Instructions to follow:
Set down, please, exactly the lines below that run from the line with "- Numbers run" to the line with "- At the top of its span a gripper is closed", both lines included.

=-=-=

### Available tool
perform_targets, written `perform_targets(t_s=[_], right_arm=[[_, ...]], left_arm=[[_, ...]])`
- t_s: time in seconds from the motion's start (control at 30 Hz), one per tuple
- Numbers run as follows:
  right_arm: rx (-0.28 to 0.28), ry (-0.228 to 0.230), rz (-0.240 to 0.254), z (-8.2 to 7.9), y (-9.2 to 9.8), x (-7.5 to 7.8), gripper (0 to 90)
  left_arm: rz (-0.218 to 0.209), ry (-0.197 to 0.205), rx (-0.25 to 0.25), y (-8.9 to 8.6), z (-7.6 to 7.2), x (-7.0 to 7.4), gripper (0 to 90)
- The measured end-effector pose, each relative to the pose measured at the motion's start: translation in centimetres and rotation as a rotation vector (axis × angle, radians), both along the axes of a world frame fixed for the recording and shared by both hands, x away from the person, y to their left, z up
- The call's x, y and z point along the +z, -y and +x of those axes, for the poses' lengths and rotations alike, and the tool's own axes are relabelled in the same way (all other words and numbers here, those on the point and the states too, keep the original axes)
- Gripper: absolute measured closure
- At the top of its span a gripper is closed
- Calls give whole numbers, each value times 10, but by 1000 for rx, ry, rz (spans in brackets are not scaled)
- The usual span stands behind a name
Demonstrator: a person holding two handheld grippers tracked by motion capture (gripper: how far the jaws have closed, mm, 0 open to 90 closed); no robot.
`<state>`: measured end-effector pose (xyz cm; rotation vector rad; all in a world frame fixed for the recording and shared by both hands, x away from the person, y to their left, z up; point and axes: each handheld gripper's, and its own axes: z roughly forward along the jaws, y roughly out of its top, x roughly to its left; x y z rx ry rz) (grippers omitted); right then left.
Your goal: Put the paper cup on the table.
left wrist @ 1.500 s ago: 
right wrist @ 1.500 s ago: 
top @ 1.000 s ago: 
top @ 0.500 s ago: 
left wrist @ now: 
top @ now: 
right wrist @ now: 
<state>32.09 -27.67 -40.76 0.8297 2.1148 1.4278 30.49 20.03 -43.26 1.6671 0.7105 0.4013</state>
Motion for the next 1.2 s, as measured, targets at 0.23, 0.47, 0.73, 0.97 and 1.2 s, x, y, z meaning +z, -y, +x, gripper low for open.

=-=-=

Solution:
- Numbers run as follows:
  right_arm: rx (-0.28 to 0.28), ry (-0.228 to 0.230), rz (-0.240 to 0.254), z (-8.2 to 7.9), y (-9.2 to 9.8), x (-7.5 to 7.8), gripper (0 to 90)
  left_arm: rz (-0.218 to 0.209), ry (-0.197 to 0.205), rx (-0.25 to 0.25), y (-8.9 to 8.6), z (-7.6 to 7.2), x (-7.0 to 7.4), gripper (0 to 90)
- The measured end-effector pose, each relative to the pose measured at the motion's start: translation in centimetres and rotation as a rotation vector (axis × angle, radians), both along the axes of a world frame fixed for the recording and shared by both hands, x away from the person, y to their left, z up
- The call's x, y and z point along the +z, -y and +x of those axes, for the poses' lengths and rotations alike, and the tool's own axes are relabelled in the same way (all other words and numbers here, those on the point and the states too, keep the original axes)
- Gripper: absolute measured closure
- At the top of its span a gripper is closed

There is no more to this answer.